**WORK TO BE COMPLETED:**
Go through the data below and copy it exactly, skipping every picture.

**INFORMATION SHOWN:**
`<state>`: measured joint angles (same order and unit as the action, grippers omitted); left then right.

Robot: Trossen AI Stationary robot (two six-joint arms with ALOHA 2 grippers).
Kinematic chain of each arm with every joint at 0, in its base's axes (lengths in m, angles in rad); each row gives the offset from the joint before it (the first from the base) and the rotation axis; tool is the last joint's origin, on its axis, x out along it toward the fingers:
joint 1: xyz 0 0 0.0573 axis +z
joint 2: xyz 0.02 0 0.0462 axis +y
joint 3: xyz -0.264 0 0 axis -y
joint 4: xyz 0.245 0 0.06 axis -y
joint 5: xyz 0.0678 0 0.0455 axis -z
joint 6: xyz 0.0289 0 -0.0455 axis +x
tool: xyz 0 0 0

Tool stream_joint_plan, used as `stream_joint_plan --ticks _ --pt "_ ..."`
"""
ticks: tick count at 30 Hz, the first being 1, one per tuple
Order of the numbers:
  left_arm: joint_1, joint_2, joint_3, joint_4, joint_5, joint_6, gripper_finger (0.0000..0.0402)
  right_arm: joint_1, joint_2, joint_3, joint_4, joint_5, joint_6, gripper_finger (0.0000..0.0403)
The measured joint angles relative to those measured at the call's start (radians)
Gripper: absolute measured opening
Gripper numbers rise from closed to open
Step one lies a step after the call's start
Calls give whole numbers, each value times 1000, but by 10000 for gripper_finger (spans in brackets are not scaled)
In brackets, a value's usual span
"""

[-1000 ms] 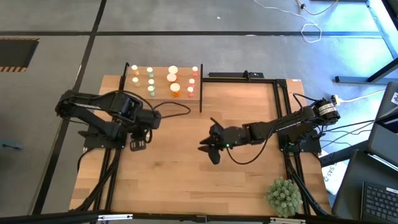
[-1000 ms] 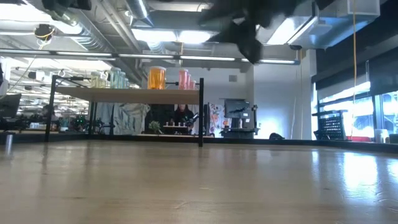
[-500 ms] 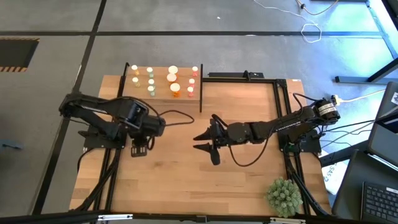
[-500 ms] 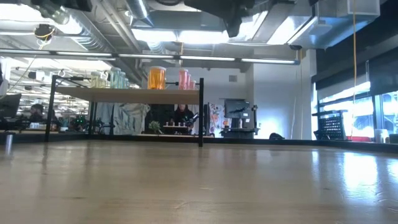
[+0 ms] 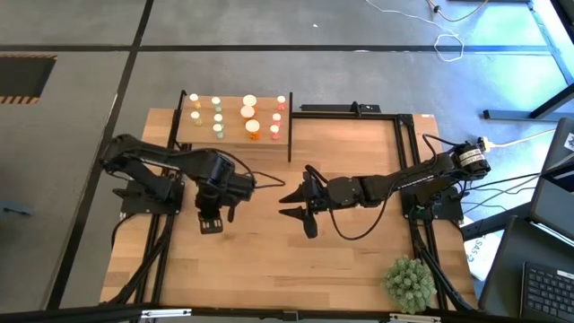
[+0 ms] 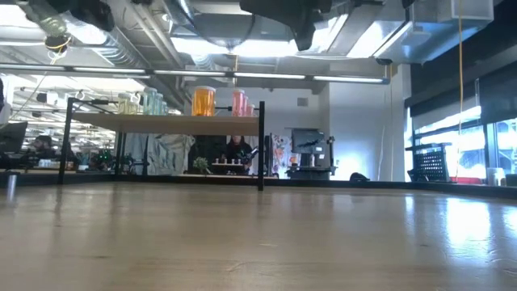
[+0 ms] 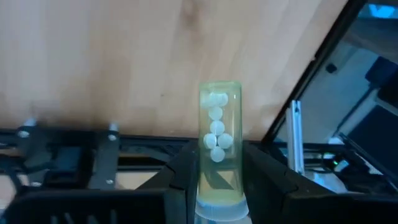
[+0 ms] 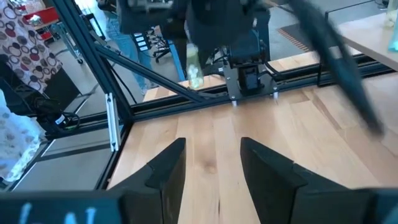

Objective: Pick and place medicine bottles onto shelf by color
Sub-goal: Put the yellow pill on the shelf aligned with the yellow pill on the shelf

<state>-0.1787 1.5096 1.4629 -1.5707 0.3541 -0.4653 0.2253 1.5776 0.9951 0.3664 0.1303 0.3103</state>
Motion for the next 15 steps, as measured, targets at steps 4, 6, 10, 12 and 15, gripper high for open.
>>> stream_joint_plan --ticks 4,6,10,12,15 --pt "0 45 -36 0 70 -19 89 0 0 0 -3 0 1 156" --pt "-1 59 -68 0 106 -40 89 0 0 0 -3 -1 0 156" --pt "-12 90 -144 -1 139 -61 89 2 0 0 -4 -2 0 156" --pt "-18 107 -184 -1 147 -84 89 2 0 0 -4 -3 1 156" --pt "-18 140 -247 -1 198 -105 89 2 0 0 -5 -3 2 156"
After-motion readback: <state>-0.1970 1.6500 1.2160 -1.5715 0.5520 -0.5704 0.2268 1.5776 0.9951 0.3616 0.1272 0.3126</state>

**WRITTEN SOLUTION:**
`<state>`: measured joint angles (same order and unit as the action, grippers omitted); left then right.

Robot: Trossen AI Stationary robot (two six-joint arms with ALOHA 2 grippers).
Kinematic chain of each arm with every joint at 0, in its base's axes (lengths in m, angles in rad); each row gives the offset from the joint before it (the first from the base) and the rotation axis; tool is the last joint's origin, on its axis, x out along it toward the fingers:
joint 1: xyz 0 0 0.0573 axis +z
joint 2: xyz 0.02 0 0.0462 axis +y
joint 3: xyz -0.264 0 0 axis -y
joint 4: xyz 0.245 0 0.06 axis -y
joint 5: xyz 0.0678 0 0.0455 axis -z
joint 6: xyz 0.0289 0 -0.0455 axis +x
tool: xyz 0 0 0

Tool stream_joint_plan, used as `stream_joint_plan --ticks _ --pt "_ ..."`
"""
ticks: tick count at 30 Hz, the first being 1, one per tuple
Order of the numbers:
  left_arm: joint_1, joint_2, joint_3, joint_4, joint_5, joint_6, gripper_finger (0.0000..0.0402)
  right_arm: joint_1, joint_2, joint_3, joint_4, joint_5, joint_6, gripper_finger (0.0000..0.0403)
The measured joint angles relative to those measured at the call's start (radians)
Gripper: absolute measured opening
Gripper numbers rise from closed to open
Step one lies a step after the call's start
Calls give whole numbers, each value times 1000, but by 10000 for gripper_finger (spans in brackets are not scaled)
In brackets, a value's usual span
"""

[-1000 ms] 
[-1000 ms] 
[-500 ms] 
[-500 ms] 
[+0 ms] 
[+0 ms] 
[+0 ms] 
[+0 ms] 

Objective: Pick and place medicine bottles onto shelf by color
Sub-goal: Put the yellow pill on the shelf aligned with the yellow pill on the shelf

<state>-0.1787 1.5096 1.4629 -1.5707 0.3541 -0.4653 0.2253 1.5776 0.9951 0.3664 0.1303 0.3103</state>
Motion for the next 15 steps, as measured, targets at steps 4, 6, 10, 12 and 15, gripper high for open.
>>> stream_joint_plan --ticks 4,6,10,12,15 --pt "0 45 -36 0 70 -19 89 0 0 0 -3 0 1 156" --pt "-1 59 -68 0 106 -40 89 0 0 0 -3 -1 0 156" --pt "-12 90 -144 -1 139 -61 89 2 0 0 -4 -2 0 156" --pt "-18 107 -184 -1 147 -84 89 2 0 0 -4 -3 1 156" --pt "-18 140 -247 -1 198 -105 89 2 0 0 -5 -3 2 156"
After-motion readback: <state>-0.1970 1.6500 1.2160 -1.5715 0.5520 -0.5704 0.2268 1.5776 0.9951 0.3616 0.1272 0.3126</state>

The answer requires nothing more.